Below are lines of data; restate word for word those running from the line containing "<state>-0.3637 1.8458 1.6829" to the line containing "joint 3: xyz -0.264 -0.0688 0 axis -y", inclusive, and no others.

[[ DATASET RECORDS open ]]

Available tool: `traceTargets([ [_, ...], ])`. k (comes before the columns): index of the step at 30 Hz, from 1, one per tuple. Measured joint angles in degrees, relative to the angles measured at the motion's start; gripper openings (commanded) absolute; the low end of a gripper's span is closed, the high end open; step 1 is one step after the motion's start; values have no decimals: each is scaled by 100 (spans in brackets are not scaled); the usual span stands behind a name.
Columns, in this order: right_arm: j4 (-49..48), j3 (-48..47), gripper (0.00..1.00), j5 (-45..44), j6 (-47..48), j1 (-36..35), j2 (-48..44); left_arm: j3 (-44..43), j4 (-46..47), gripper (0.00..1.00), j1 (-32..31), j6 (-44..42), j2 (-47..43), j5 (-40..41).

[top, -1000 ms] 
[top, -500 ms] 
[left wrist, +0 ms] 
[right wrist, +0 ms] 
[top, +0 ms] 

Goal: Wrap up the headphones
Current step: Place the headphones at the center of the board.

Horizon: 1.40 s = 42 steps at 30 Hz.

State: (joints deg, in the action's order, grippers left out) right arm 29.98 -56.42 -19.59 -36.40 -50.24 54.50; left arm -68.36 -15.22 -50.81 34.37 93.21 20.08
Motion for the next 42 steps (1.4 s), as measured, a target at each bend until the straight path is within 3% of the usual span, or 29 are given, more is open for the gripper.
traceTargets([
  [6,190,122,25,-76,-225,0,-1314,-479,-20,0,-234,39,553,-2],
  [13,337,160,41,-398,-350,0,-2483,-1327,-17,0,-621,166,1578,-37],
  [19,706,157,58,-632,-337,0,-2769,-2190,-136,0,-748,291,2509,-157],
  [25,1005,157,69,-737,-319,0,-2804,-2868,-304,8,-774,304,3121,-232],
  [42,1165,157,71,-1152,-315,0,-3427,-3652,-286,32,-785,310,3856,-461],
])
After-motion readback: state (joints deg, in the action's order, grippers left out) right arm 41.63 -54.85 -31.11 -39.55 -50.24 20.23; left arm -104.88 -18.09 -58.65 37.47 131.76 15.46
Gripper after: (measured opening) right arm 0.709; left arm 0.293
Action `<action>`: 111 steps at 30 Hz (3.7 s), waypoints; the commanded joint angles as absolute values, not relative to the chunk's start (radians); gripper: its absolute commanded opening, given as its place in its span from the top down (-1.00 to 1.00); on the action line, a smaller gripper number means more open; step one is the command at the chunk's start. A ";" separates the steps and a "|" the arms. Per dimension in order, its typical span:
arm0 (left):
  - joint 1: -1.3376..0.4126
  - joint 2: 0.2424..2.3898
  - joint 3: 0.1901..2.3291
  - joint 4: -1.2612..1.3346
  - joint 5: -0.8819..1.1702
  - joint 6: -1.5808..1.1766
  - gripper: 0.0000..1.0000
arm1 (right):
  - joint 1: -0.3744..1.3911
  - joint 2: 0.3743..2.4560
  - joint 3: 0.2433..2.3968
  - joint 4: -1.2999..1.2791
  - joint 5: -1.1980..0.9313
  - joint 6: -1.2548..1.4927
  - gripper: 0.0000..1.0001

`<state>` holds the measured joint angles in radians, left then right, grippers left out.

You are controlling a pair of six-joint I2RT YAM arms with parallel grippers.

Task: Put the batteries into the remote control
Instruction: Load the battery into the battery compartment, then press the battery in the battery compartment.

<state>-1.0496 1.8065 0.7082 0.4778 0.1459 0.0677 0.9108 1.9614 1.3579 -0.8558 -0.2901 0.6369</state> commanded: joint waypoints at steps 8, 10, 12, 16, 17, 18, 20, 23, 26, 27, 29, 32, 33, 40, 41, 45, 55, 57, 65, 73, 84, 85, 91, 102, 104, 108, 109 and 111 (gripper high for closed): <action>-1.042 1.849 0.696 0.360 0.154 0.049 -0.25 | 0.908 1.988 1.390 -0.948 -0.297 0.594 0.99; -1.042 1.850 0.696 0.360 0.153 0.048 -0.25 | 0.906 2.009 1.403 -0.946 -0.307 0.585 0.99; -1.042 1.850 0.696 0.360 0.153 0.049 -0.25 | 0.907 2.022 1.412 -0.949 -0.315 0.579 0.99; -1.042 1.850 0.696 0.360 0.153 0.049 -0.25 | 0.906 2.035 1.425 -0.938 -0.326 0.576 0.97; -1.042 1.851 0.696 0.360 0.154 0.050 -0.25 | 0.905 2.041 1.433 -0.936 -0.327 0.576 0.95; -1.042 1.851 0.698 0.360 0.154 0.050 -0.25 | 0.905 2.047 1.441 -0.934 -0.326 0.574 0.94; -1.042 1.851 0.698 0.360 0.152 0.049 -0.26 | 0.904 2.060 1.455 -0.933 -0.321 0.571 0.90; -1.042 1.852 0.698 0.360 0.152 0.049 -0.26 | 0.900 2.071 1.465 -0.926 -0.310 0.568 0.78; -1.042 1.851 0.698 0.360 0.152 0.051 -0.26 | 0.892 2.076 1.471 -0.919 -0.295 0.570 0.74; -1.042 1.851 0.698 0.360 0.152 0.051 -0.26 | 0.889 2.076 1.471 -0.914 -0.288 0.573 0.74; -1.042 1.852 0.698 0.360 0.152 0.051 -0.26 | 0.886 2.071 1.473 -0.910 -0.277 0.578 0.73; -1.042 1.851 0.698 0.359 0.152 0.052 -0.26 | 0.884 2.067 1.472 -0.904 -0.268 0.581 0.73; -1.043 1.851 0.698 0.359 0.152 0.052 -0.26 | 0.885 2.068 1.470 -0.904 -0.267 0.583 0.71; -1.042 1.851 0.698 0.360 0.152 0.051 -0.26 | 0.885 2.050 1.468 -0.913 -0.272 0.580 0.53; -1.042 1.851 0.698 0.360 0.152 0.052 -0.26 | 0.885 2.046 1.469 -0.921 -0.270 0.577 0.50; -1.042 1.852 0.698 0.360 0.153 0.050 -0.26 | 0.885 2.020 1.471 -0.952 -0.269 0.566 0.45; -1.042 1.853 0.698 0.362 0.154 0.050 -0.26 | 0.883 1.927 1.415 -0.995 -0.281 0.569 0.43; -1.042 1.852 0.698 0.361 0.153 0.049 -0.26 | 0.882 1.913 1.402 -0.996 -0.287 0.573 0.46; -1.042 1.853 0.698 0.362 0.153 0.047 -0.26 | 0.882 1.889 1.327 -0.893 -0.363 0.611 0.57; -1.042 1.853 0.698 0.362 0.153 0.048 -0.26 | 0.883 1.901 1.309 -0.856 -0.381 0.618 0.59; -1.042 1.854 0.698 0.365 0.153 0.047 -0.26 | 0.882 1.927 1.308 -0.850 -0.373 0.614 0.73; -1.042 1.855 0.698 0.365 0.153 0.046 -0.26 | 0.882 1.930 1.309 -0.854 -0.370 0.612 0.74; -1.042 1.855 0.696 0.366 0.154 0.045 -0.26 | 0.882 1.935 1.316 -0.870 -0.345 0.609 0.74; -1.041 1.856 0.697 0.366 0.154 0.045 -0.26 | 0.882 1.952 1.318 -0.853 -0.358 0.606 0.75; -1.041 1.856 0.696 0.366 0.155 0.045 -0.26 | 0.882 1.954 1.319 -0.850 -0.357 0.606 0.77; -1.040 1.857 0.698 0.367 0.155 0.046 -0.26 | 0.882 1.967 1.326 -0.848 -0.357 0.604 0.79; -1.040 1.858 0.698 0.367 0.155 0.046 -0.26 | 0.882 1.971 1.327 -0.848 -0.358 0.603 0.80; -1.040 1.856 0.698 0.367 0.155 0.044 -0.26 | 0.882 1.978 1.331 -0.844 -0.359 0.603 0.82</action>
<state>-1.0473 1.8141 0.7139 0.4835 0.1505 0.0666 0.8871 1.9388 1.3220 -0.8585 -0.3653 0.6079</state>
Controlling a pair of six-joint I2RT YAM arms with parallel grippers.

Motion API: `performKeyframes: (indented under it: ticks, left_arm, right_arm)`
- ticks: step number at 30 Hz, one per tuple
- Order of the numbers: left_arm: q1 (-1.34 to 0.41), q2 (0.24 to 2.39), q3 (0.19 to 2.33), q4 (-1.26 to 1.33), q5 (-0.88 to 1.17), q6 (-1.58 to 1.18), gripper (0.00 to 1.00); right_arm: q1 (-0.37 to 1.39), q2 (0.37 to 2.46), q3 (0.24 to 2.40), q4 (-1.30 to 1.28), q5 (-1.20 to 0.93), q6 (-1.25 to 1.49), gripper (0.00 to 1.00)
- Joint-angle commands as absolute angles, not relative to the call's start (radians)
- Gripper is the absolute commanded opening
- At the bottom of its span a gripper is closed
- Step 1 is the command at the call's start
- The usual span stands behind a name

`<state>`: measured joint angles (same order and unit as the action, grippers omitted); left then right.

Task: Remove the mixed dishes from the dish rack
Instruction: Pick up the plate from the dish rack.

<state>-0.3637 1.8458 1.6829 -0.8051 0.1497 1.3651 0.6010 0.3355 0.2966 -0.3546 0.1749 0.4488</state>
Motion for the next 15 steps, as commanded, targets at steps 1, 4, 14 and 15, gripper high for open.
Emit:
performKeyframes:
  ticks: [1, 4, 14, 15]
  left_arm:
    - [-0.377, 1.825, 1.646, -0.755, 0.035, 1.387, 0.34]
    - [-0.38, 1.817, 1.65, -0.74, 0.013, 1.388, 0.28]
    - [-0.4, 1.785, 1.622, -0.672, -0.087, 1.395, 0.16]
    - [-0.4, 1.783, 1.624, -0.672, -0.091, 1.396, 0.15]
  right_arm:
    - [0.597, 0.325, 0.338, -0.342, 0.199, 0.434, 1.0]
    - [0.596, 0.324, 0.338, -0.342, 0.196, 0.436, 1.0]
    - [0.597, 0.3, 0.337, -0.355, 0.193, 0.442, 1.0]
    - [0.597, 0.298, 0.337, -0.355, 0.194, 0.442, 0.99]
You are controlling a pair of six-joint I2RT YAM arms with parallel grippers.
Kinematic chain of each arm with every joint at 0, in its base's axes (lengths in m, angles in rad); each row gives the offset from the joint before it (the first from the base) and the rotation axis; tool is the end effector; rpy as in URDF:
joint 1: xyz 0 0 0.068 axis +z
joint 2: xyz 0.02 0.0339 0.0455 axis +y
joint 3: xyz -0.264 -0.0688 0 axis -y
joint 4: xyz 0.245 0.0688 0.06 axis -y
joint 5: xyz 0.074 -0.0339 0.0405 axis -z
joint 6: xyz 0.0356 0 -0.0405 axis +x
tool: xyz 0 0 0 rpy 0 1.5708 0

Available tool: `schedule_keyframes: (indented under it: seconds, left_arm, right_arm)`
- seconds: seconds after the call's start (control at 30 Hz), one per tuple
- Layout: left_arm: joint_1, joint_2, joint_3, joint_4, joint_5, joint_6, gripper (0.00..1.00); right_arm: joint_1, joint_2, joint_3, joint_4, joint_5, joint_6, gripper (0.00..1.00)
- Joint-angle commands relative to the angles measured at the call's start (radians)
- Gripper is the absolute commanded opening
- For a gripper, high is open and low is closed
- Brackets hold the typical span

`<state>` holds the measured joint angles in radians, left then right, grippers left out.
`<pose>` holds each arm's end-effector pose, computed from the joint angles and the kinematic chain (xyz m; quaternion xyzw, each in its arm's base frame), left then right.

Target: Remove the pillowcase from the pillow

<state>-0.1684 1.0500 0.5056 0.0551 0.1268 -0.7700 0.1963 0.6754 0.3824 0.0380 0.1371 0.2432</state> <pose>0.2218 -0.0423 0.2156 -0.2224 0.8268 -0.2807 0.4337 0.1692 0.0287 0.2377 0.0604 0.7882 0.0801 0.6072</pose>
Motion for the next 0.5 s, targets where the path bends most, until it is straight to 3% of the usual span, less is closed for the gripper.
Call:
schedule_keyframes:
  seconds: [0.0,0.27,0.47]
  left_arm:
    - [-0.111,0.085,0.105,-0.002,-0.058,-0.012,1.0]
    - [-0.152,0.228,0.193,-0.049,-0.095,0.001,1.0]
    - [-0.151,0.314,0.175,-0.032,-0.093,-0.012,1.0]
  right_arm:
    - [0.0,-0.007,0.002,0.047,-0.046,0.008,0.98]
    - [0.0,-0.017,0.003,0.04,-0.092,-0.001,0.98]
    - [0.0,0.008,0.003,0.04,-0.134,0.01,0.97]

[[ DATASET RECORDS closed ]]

#### OUTPUT:
<state>-0.3637 1.8458 1.6829 -0.8051 0.1497 1.3651 0.6010 0.3355 0.2966 -0.3546 0.1749 0.4488</state>
Motion for the next 15 steps, as commanded, targets at steps 1, 4, 14 and 15, gripper high for open.
Emit:
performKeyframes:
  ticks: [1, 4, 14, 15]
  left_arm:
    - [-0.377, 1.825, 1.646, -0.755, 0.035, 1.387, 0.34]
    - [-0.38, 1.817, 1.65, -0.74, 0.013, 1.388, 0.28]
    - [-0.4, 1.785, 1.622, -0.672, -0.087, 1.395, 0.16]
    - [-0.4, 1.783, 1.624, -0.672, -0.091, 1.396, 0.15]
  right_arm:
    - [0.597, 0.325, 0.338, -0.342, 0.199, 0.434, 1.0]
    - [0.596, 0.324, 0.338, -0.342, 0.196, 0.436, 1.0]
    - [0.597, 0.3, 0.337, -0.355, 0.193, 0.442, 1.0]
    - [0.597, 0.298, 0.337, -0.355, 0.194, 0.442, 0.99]
You are controlling a pair of six-joint I2RT YAM arms with parallel grippers.
Kinematic chain of each arm with every joint at 0, in its base's axes (lengths in m, angles in rad); each row gives the offset from the joint before it (the first from the base) and the rotation axis; tool is the end effector; rpy as in URDF:
joint 1: xyz 0 0 0.068 axis +z
joint 2: xyz 0.02 0.0339 0.0455 axis +y
joint 3: xyz -0.264 -0.0688 0 axis -y

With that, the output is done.